The other part of the New York visits is the chance to soak up the wonderful landscape that central New York state presents. I suppose the mountains are part of the Adirondacks and the area is absolutely beautiful. The landscape gets down in my soul like nothing in Alabama ever has. I guess I would feel differently living there but it certainly is refreshing just for a visit. I had the rare opportunity to spend some time alone in the snowy woods, just me, my camera and God. Let me tell you, two out of three ain’t bad. I think I was the bad part in the equation.

On this trip, for the first time in my life, the portion of Psalm 23 that says, “He restores my soul,” became a reality to me. Those walks in the woods either by myself or with my children were refreshing in ways that I cannot even begin to explain. But, when the last evening of vacation rolled around and I began to reflect on those quiet times, I began to realize how badly I had needed to have the batteries recharged. It made me thankful for a trip that at first glance didn’t seem like something I wanted to do.

The one thing in photography that has always appealed to me without fail is the natural world. I love to shoot nature. I love to shoot landscape both small and great and I love to shoot animals. Oops, I mean, photograph animals! I guess I keep going back to food. Kind of a one track mind, or stomach. Back to photography, my first magazine published image was many years ago in Popular Photography. I won second place in a contest for a picture I took at a natural spring along the Natchez Trace Parkway not too far from my home. Now, whenever I need a good refreshing, I get out into the woods for a good photo adventure.

This post may seem to be a bit off topic for a photojournalism blog but let me tell you, photojournalism has a way of wearing you down from the inside out. Whatever you do to get refreshed is as important to your career as any piece of equipment you will ever own. So chill out, take a hike or do whatever makes you happy and get a good soul restoration

A Canadian Goose takes off from a fresh water marsh near the Mohawk River in Frankfort, NY.

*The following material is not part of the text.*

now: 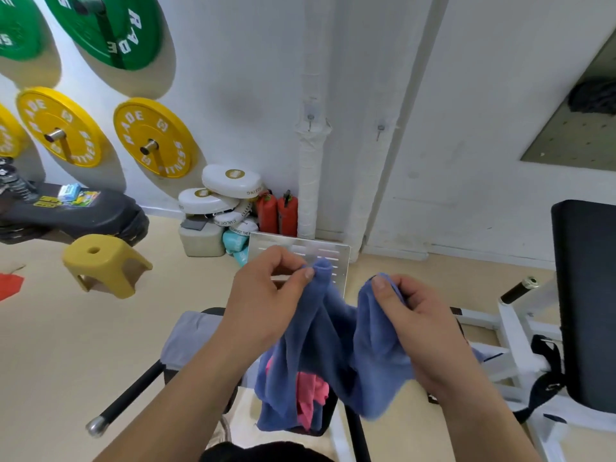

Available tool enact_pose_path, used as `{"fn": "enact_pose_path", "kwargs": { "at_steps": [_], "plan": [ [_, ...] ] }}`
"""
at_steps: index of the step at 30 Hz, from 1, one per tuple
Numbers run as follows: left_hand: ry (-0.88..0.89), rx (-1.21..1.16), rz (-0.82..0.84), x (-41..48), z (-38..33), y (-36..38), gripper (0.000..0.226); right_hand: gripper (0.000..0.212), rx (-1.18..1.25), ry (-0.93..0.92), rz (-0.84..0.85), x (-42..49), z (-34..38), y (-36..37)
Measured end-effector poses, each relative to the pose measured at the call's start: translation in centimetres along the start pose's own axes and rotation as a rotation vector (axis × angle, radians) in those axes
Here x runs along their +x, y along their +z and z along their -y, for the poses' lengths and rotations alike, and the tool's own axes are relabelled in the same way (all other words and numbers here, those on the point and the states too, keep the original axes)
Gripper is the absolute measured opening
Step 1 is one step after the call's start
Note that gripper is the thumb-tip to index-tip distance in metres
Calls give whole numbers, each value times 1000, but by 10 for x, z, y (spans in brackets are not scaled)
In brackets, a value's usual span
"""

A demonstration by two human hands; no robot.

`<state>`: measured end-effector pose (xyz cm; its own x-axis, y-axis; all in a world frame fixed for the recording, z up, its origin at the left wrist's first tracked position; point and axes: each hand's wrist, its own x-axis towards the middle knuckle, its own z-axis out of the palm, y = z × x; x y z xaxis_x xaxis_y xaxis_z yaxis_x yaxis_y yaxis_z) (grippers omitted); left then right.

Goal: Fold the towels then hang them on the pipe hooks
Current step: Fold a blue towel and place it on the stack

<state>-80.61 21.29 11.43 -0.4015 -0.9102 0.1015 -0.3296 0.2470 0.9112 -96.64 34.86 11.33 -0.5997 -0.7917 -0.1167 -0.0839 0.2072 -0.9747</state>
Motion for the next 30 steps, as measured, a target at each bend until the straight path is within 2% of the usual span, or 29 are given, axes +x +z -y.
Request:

About the photos: I found this beautiful little patch of ice along a creek bank in Russell Park in Ilion, NY. The creek ran beside a cross country ski trail which I was hiking with three of my little kids. I shot the photo with a Canon EOS 5D (love that camera!) and a 24-70mm f2.8 lens. The other photo is from a marsh that is right behind my sister in law’s home on Route 5 in Frankfort, NY. It was shot with the 5D and a 70-200 f2.8 with a 1.4x teleconverter. For more photos, check out my Flickr page by clicking the link in the right column.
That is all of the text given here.